With Anthony Davis injured, the Lakers' season now rests on Year 20 LeBron James recapturing his youth
CBSN
LeBron James will now have to lift the Lakers alone
It was often said early in his career that LeBron James could lead virtually any supporting cast to 50 wins. The data backed up that assertion. He won 66 games with Mo Williams as his best teammate, after all. He reached the NBA Finals with Larry Hughes as his highest-scoring teammate and were it not for J.R. Smith, might have won a road Finals game against the greatest roster ever assembled with only a single teammate (Kevin Love) scoring in double figures. LeBron's bad-team credentials are certified.
But King James has largely ceded his throne this season to perhaps his first-ever superior teammate. When the Lakers started 2-10, it was Anthony Davis that lifted them back into the playoff race. He has outscored, out-rebounded and out-blocked James thus far this season, and he's done so on significantly more efficient shooting. The Lakers have been 11 points stronger per 100 possessions with Davis on the floor than without him, finally grabbing the plus-minus torch from James after years of disappointing bench lineups played a part in producing the Russell Westbrook trade.

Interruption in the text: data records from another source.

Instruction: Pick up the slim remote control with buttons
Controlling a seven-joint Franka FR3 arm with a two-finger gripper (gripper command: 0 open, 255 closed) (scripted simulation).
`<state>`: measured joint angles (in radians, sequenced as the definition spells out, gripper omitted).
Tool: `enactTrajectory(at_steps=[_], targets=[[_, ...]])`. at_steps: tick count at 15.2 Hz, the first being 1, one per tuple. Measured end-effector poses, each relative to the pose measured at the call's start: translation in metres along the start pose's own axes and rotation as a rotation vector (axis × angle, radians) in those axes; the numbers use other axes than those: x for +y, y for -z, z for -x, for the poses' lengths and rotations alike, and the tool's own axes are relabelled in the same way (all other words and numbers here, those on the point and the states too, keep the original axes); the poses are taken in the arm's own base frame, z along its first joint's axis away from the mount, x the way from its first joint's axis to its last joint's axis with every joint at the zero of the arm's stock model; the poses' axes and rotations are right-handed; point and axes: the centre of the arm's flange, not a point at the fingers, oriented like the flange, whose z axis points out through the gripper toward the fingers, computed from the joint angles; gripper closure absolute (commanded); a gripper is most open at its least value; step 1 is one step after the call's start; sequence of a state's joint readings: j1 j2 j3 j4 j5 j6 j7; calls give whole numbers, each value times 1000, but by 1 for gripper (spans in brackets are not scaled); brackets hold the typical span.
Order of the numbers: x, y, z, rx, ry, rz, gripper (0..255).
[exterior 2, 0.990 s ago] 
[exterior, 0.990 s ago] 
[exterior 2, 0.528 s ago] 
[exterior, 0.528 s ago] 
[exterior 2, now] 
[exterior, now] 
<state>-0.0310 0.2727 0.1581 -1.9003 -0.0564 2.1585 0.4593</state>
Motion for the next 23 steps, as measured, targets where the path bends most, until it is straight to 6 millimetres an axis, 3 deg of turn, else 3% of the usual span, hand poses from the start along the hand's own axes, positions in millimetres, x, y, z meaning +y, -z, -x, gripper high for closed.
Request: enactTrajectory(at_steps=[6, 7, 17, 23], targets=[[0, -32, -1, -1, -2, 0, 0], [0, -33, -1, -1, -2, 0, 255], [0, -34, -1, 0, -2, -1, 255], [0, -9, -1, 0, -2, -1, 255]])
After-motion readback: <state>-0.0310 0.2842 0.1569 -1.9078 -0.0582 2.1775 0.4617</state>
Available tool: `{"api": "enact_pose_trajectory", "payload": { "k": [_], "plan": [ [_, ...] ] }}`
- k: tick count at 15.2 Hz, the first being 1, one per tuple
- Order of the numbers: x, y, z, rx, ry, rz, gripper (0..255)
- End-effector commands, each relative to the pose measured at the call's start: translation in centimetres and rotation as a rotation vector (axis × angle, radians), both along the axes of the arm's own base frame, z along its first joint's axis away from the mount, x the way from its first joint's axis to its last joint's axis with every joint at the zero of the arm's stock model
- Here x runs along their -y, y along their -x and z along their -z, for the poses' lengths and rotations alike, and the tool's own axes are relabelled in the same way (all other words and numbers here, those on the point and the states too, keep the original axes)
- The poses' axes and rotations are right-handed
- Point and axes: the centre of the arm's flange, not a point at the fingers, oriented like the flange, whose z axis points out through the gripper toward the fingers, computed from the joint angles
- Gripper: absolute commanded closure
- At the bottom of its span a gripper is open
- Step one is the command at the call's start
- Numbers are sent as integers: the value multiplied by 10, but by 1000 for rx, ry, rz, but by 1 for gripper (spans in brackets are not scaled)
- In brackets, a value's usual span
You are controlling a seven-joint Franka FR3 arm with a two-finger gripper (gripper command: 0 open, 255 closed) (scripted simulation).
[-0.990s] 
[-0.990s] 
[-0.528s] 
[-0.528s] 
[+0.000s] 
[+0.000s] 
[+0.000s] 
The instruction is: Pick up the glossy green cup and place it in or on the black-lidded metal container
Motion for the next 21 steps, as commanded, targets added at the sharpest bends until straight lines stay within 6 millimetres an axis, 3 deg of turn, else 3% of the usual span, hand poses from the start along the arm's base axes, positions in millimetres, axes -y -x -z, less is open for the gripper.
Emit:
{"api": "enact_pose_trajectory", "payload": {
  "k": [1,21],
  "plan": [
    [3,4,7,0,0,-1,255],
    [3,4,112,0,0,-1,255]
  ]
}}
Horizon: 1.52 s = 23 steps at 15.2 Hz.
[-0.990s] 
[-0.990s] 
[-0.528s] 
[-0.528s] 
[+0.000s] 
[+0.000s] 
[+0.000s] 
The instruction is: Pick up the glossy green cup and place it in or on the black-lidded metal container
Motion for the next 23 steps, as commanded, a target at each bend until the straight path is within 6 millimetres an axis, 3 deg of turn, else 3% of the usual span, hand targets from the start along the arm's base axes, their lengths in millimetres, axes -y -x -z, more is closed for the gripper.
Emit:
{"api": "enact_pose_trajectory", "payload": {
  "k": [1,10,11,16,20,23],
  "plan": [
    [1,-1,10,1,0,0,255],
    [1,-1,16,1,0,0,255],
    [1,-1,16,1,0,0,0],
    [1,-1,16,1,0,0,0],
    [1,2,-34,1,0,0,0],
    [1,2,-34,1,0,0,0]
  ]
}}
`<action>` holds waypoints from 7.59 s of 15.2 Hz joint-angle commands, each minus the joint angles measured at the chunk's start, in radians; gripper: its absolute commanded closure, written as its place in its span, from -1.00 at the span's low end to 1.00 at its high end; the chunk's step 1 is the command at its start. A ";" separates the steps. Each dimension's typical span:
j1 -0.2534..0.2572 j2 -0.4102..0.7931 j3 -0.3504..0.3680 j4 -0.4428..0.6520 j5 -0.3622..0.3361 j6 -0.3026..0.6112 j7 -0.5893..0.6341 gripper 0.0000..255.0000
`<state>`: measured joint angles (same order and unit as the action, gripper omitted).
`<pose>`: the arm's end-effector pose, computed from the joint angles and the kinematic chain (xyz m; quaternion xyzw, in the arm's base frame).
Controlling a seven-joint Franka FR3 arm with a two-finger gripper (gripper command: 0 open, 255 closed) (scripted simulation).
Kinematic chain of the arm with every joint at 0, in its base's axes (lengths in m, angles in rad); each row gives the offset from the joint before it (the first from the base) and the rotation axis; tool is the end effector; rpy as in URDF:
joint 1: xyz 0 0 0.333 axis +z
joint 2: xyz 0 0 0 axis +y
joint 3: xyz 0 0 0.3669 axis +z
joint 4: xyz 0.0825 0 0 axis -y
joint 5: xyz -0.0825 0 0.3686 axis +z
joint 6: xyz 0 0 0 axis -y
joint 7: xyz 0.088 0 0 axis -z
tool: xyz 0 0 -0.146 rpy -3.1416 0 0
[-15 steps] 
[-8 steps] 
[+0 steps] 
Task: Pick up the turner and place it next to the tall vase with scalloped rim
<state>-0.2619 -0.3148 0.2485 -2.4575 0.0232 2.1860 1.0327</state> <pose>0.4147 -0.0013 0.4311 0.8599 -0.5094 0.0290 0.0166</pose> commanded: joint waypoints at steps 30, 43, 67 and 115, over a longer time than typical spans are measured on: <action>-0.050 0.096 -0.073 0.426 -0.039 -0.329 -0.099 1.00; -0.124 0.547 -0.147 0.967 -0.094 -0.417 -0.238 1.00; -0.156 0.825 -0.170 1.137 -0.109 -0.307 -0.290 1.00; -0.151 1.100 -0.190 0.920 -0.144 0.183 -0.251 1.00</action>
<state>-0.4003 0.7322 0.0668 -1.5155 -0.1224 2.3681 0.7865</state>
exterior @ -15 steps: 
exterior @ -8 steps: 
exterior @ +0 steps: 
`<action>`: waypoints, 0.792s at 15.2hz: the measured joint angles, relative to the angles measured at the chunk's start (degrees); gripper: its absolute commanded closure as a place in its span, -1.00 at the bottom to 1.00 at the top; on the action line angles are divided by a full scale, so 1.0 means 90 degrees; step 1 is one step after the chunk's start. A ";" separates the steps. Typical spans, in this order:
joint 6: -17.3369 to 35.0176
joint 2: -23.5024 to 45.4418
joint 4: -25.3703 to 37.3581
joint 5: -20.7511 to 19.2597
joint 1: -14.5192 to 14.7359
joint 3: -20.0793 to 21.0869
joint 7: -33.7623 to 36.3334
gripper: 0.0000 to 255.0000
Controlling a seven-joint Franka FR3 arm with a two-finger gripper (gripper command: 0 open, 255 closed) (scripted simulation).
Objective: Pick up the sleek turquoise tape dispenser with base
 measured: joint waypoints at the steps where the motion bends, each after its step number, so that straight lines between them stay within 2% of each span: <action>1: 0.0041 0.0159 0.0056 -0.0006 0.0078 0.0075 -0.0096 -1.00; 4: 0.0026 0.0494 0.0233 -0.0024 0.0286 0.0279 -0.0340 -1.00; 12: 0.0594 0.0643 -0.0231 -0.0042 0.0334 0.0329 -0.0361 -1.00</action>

That 11-point net rating differential is illustrative of the team's shifting priorities. This is no longer a James-centric offense. The game runs through Anthony Davis now. Or at least, it did. Davis is expected to miss at least a month with a right foot injury. His history suggests that it could be longer. And suddenly, James, the rising tide that has spent two decades raising all ships, is back in his usual position atop the pecking order.